* **HOW TO COMPLETE THIS TASK**: Using the entries below, copy exactly each line from the line with "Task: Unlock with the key" up to and including the line with "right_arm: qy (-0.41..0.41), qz", with every picture left out.

* **LISTED ENTRIES**:
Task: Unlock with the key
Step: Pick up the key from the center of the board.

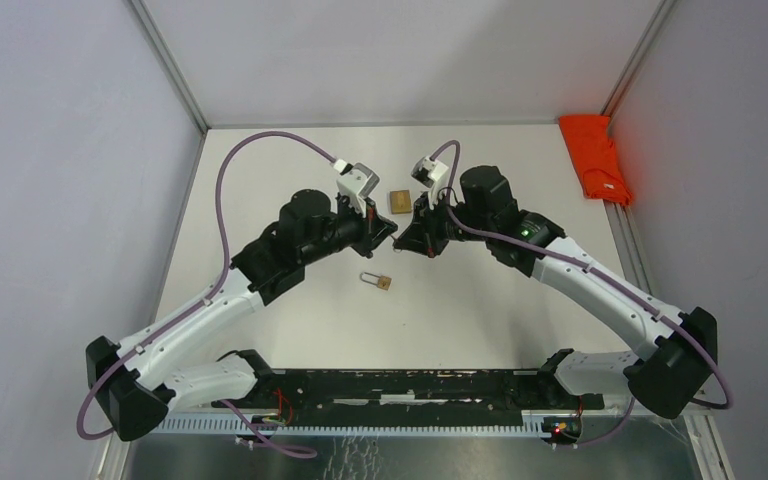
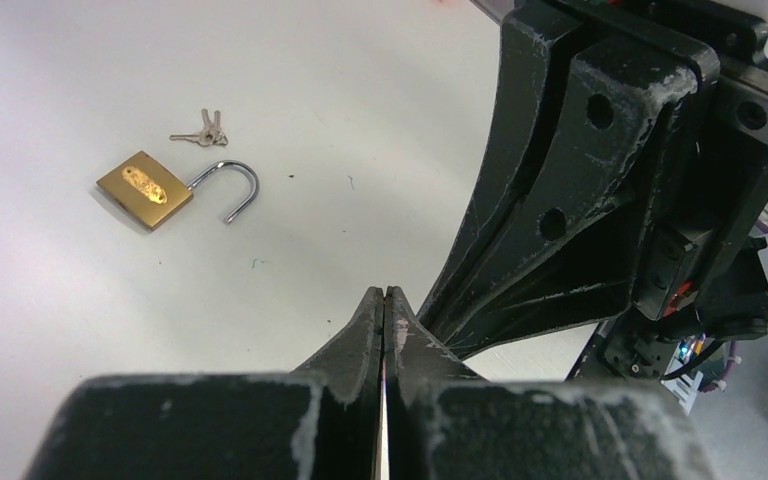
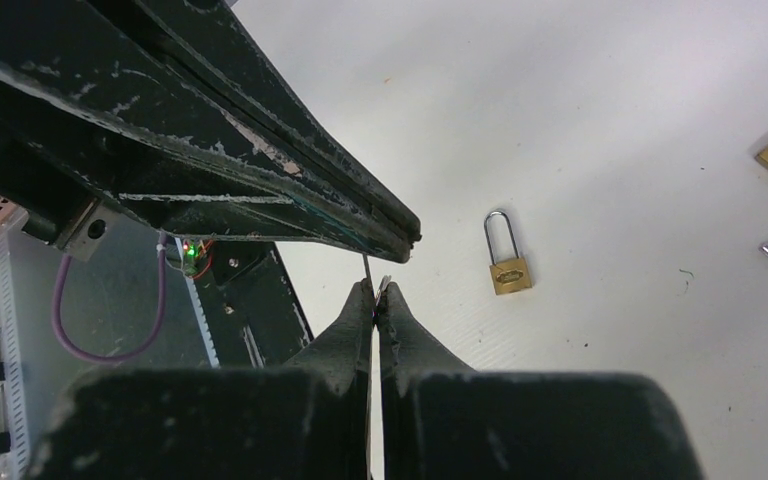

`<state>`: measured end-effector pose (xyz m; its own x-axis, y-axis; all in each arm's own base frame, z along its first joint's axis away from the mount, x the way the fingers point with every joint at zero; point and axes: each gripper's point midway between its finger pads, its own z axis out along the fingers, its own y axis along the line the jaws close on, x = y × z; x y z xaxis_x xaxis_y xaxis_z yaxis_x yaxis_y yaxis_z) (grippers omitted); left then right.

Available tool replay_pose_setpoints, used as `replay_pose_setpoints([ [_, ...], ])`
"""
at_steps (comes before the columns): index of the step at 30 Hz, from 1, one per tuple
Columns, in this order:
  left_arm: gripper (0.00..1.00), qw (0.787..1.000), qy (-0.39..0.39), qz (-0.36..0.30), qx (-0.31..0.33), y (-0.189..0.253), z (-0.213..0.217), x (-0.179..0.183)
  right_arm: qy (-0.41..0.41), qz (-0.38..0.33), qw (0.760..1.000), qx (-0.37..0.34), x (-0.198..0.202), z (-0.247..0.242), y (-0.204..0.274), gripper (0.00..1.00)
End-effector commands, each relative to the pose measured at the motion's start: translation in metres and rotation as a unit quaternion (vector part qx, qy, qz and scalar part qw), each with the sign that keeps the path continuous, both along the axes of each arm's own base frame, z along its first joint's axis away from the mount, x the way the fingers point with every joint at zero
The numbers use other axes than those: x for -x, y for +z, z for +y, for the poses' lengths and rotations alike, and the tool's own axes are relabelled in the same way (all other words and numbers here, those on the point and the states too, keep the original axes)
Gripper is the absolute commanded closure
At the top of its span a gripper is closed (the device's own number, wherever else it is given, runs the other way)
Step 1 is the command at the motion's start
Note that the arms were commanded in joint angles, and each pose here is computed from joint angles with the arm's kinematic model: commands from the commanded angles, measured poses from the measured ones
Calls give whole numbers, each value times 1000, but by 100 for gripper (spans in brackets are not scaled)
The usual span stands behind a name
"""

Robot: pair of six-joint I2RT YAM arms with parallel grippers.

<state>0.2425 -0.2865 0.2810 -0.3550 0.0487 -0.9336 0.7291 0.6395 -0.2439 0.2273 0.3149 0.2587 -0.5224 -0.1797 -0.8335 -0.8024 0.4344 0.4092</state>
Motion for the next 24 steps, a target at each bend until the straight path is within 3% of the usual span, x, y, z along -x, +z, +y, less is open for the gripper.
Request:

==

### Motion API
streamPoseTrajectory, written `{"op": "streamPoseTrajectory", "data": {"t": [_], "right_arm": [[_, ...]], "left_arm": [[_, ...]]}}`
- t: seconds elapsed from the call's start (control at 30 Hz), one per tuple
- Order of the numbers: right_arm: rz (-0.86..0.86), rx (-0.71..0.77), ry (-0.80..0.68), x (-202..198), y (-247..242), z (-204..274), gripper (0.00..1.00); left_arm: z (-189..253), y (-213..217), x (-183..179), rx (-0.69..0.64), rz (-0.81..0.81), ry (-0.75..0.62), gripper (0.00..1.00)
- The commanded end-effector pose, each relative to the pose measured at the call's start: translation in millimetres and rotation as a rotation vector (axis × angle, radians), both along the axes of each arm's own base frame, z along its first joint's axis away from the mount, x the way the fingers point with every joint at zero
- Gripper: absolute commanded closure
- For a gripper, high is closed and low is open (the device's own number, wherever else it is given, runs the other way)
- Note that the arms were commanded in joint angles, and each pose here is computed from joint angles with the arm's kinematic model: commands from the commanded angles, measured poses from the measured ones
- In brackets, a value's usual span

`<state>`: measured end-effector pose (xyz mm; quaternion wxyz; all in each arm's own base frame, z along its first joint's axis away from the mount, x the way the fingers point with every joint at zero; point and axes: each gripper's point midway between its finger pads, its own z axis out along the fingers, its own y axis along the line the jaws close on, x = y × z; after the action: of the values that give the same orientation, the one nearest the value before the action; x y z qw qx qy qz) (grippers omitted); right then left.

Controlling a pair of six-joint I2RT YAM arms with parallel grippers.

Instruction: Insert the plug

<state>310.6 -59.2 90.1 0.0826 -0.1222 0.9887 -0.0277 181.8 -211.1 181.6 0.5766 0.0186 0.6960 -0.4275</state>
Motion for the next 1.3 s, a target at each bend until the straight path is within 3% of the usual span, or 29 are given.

* **REPLY**:
Task: Unlock with the key
Step: Pick up the key from the center of the board.


`<state>`: measured end-effector pose (xyz m; its own x-axis, y-axis; all in each arm's own base frame, z along its first joint's axis away from the mount, x the way the fingers point with every joint at zero; point and axes: each gripper's point midway between its finger pads, its own z axis out along the fingers, its own y axis along the line the jaws close on, x = y × z; x y z xaxis_x xaxis_y xaxis_z yaxis_x yaxis_y yaxis_z) (grippers omitted); left then right.

Available tool replay_pose_setpoints, used as `replay_pose_setpoints([ [_, ...], ])`
"""
at_steps (comes before the columns): index of the step at 30 Hz, from 1, one per tuple
Columns, in this order:
  left_arm: gripper (0.00..1.00), qw (0.787..1.000), qy (-0.39..0.39), qz (-0.36..0.30), qx (-0.31..0.33), y (-0.189..0.253), z (-0.213..0.217), x (-0.179..0.183)
  right_arm: qy (-0.41..0.41), qz (-0.38..0.33), qw (0.760..1.000), qx (-0.37..0.34), x (-0.198..0.202), z (-0.247..0.242), y (-0.204..0.274), gripper (0.00..1.00)

What the exercise asked for has been given in full.